Given a trace and a failing step:

  1. Build a happens-before graph over trace events.
  2. From the failing event, walk backwards via happens-before edges, collecting every reachable step.
  3. Return the events in step order.

The slice is a conservative over-approximation: any event that could have caused the failing one is included. False positives (extra included events) are acceptable; false negatives (missing causes) are not.

Happens-before edges

  • Process order — events on the same actor (the pid that took the action) are ordered by step.
  • Spawn → Hello{:spawn, parent, child} precedes {:hello, child}.
  • Send → Recv{:send, A, B, m} precedes the matching {:recv, B, m} (FIFO between same A and B; we match the next available recv with the same message).
  • Send_after → Timer_fire — matching by timer ref.
  • Timer_fire → Recv — the timer message is delivered, and a subsequent {:recv, target, msg} consumes it.
  • Monitor → Down_delivered — matching by monitor ref.
  • Exit → Down_delivered — when the monitored pid dies.
  • Exit → Exit_signal — when a linked pid dies.
  • NIF same-resource — prior writes on {:ets, table}, {:atomics, slot}, or {:persistent_term, key} precede subsequent reads/writes on the same resource.

Example

events = Lockstep.Trace.events(...)
sliced = Lockstep.CausalSlice.slice(events, fail_step)
IO.puts(Lockstep.CausalSlice.format(events, sliced, fail_at: fail_step))

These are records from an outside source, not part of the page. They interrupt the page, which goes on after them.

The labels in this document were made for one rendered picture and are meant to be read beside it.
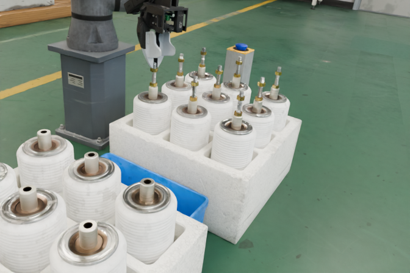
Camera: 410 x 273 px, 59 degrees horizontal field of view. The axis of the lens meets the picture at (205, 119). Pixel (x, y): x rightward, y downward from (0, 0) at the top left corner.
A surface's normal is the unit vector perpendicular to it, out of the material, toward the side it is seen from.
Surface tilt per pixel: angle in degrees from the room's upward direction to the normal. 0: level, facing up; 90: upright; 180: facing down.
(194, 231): 0
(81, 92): 90
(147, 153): 90
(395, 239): 0
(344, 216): 0
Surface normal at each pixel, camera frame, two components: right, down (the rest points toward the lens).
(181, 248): 0.11, -0.89
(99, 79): 0.36, 0.44
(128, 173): -0.50, 0.30
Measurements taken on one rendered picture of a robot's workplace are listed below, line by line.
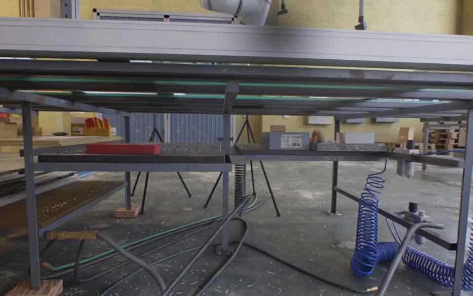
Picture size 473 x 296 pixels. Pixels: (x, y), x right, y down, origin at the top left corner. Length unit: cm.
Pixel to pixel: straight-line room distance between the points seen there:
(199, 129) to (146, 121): 152
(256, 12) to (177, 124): 639
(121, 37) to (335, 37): 49
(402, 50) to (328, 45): 18
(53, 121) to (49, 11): 286
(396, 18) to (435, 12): 129
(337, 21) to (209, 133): 507
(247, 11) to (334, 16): 774
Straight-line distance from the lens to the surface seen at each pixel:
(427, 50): 78
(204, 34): 60
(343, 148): 144
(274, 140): 136
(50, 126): 817
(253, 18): 92
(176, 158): 99
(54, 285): 135
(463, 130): 501
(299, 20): 819
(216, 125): 707
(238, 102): 120
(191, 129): 712
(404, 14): 974
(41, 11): 878
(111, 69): 67
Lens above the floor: 69
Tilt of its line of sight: 4 degrees down
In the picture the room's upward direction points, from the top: 1 degrees clockwise

Typical reduction: a 200-event trace slices to 5–30 events.

Summary

Functions

Render a sliced trace as a human-readable schedule. The output looks like Lockstep.Trace.format/2 but with [N events elided] markers between non-consecutive included steps.

Slice the trace to events causally reachable backwards from fail_step. Returns a sub-list of trace, ordered by step.

Types

trace()

@type trace() :: [%{step: non_neg_integer(), event: tuple()}]

Functions

format(full_trace, sliced_trace, opts \\ [])

@spec format(trace(), trace(), keyword()) :: String.t()

Render a sliced trace as a human-readable schedule. The output looks like Lockstep.Trace.format/2 but with [N events elided] markers between non-consecutive included steps.

slice(trace, fail_step)

@spec slice(trace(), non_neg_integer()) :: trace()

Slice the trace to events causally reachable backwards from fail_step. Returns a sub-list of trace, ordered by step.